Es el único país del Golfo Pérsico aliado a Siria y a Irán, en marcado contraste con el consenso árabe sunita, y es además anfitrión regular de líderes islamistas.

En los años noventa, Khaled Sheik Muhammad, planificador de los atentados del 9/11, residió en Qatar. Ante el pedido de arresto de Washington, pudo fugarse con la asistencia de un ministro qatarí.

El teólogo de la Hermandad Musulmana, jeque Yousef al-Qaradawi, es bien recibido en la monarquía y usualmente entrevistado en Al-Jazeera.

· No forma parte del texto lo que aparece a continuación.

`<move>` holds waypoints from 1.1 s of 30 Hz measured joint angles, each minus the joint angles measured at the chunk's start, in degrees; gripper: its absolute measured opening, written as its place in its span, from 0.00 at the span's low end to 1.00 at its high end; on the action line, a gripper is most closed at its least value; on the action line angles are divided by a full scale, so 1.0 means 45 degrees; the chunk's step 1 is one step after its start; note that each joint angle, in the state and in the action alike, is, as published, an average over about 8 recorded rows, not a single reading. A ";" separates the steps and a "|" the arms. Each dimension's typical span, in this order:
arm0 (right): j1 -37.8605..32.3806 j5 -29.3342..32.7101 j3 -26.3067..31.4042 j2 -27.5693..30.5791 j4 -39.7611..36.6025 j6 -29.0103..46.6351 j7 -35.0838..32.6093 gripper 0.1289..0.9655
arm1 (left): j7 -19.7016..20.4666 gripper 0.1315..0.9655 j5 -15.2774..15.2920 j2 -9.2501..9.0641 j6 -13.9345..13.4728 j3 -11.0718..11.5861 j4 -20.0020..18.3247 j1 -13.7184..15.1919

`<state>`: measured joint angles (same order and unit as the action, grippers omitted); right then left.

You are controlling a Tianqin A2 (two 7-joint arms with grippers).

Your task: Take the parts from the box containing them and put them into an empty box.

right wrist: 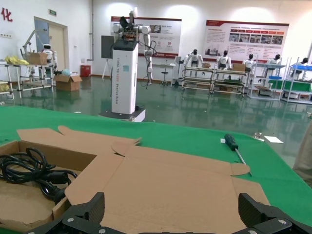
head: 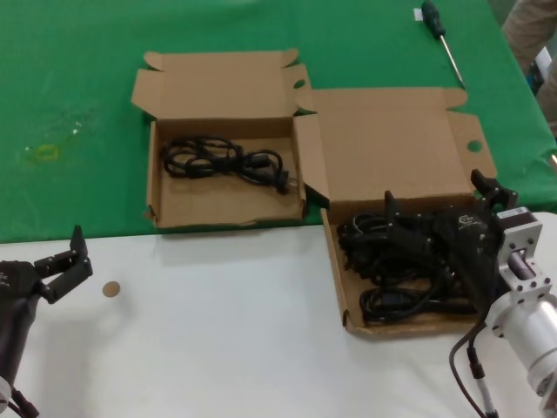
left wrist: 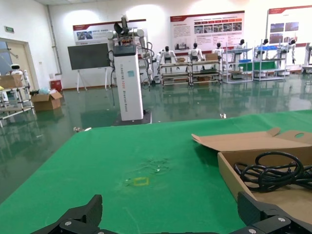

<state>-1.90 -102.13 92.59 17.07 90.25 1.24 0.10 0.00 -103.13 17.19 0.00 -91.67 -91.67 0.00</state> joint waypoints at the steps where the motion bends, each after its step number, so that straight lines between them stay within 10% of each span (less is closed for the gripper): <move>1: 0.0000 0.0000 0.0000 0.0000 0.0000 0.0000 0.0000 1.00 | 0.0000 1.00 0.0000 0.0000 0.0000 0.0000 0.0000 0.0000; 33: 0.0000 0.0000 0.0000 0.0000 0.0000 0.0000 0.0000 1.00 | 0.0000 1.00 0.0000 0.0000 0.0000 0.0000 0.0000 0.0000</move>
<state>-1.90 -102.13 92.59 17.07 90.25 1.24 0.10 0.00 -103.13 17.19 0.00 -91.67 -91.67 0.00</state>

Al movimiento terrorista Hamás le permite tener oficinas y recaudar fondos en su territorio. Este apoyo a Hamás es oficial. Según una monografía del Washington Institute for Near East Policy, Qatar prometió cincuenta millones de dólares a Hamás luego de su victoria legislativa en 2006 y siguió patrocinándolo financieramente aún después del golpe de estado del 2007, cuando Estados Unidos y la Unión Europea cesaron su apoyo a la Franja de Gaza.

A comienzos del 2009 promovió un encuentro árabe-islámico en su capital, Doha, en apoyo a esta agrupación fundamentalista, entonces en confrontación militar abierta con Israel.

Es cierto que el gobierno permitió a Israel abrir una oficina comercial en su capital, a los Estados Unidos mantener un centro de comando militar allí, en tanto que la famosa Ronda de Doha da cuenta de su relevancia financiera global. Su apertura al mundo incluso puede apreciarse en el interés expresado por el cine argentino, en ocasión de la última visita de la presidenta al emirato.

Pero el favor al islamismo regional es real y tangible. En una rara reprimenda pública a los árabes, la secretaria de estado Hillary Clinton advirtió el enero pasado: “En demasiados lugares, de demasiadas formas, los cimientos de la región se están hundiendo en la arena”.

No ha de ser casualidad que eligió efectuar su declaración en suelo qatarí.